Hay que decir que los baños públicos no siempre están limpios. Un estudio realizado en EEUU ha encontrado rastros de numerosas bacterias en baños públicos, como el estafilococo áureo, que se puede transmitir a través del simple contacto. Los consejos son pocos pero buenos: toca las superficies de los baños lo menos posible, lávate las manos y, si no puedes hacerlo, usa toallas desinfectantes. ¡Ah! Y debes secarte las manos con toallas de papel y no con aire caliente si quieres eliminar los gérmenes. 

Ahora que hemos hecho un balance de lo importante que es tener un baño limpio y seguro, lo esencial que es para nuestra salud y bienestar físico y mental y que tenemos habitantes invisibles en los inodoros, hay una pregunta importante: ¿cuántas personas en el mundo no tienen acceso a un sistema de saneamiento básico?

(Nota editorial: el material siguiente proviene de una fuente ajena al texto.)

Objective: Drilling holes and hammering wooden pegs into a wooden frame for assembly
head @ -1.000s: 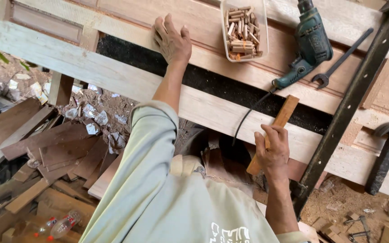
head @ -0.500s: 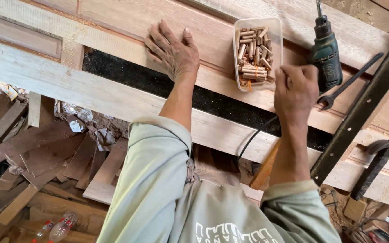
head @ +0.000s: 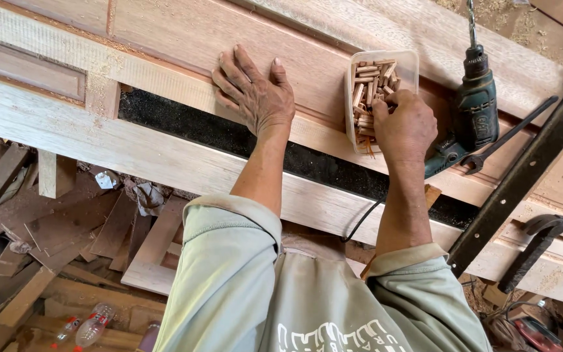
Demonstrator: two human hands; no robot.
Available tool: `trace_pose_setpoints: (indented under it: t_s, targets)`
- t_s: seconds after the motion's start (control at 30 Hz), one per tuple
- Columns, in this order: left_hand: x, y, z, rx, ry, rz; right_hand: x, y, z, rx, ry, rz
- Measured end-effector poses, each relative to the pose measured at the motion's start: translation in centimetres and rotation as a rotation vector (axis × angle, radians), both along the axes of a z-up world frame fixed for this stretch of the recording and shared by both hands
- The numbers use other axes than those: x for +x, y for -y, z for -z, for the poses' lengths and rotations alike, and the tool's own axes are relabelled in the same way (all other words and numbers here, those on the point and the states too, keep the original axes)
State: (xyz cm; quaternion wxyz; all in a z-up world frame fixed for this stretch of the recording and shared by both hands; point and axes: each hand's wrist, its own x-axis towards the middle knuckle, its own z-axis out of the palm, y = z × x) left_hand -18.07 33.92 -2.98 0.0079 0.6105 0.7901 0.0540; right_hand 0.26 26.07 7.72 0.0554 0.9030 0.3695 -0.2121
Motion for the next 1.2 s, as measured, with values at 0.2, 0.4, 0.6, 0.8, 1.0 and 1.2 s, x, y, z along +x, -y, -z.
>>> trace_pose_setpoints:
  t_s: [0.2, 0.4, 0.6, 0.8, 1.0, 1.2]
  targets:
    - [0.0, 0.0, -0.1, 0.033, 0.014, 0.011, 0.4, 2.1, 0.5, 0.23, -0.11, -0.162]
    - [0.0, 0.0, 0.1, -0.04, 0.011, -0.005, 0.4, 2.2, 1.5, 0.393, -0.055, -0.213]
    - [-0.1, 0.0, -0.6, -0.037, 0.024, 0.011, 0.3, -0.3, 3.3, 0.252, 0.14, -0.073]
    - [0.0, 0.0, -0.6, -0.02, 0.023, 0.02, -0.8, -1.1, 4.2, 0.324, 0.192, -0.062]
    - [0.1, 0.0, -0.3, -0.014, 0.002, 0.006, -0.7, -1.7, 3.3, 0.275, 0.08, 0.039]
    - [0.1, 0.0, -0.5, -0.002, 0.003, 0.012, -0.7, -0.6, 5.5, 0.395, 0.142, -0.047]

Según los datos en 2015 de la Organización Mundial de la Salud y UNICEF, alrededor de 2600 millones de personas, tanto en zonas rurales como en grandes ciudades no tienen acceso un sistema de saneamiento básico. Wateraid, ONG líder mundial en campañas por el derecho al saneamiento, ha analizado que 700 millones de personas viven en barrios pobres sin servicios o fuentes de agua potables. De estos, 100 millones tienen que atender sus necesidades corporales al aire libre. 

Son datos importantes que deberían llevarnos a conocer las limitaciones que causan la escasez o falta de servicios en gran parte del planeta. Se reclama un cambio necesario: la Agenda 2030 de la Organización Mundial de la Salud tiene entre sus objetivos garantizar instalaciones de saneamiento básico para el año 2030. ¿Por qué hablamos hoy de esto? Porque hoy es el Día Mundial del Aseo, establecido por las Naciones Unidas.

En 2018, la ONU lanzó la campaña “Cuando la naturaleza llama, vas al baño”, es una respuesta que debería ser global y no sólo exclusiva en los países civilizados occidentales. Para celebrar el Día Mundial del Inodoro, puedes acceder a la web oficial www.worldtoiletday.info y conocer los eventos e iniciativas organizados para este día.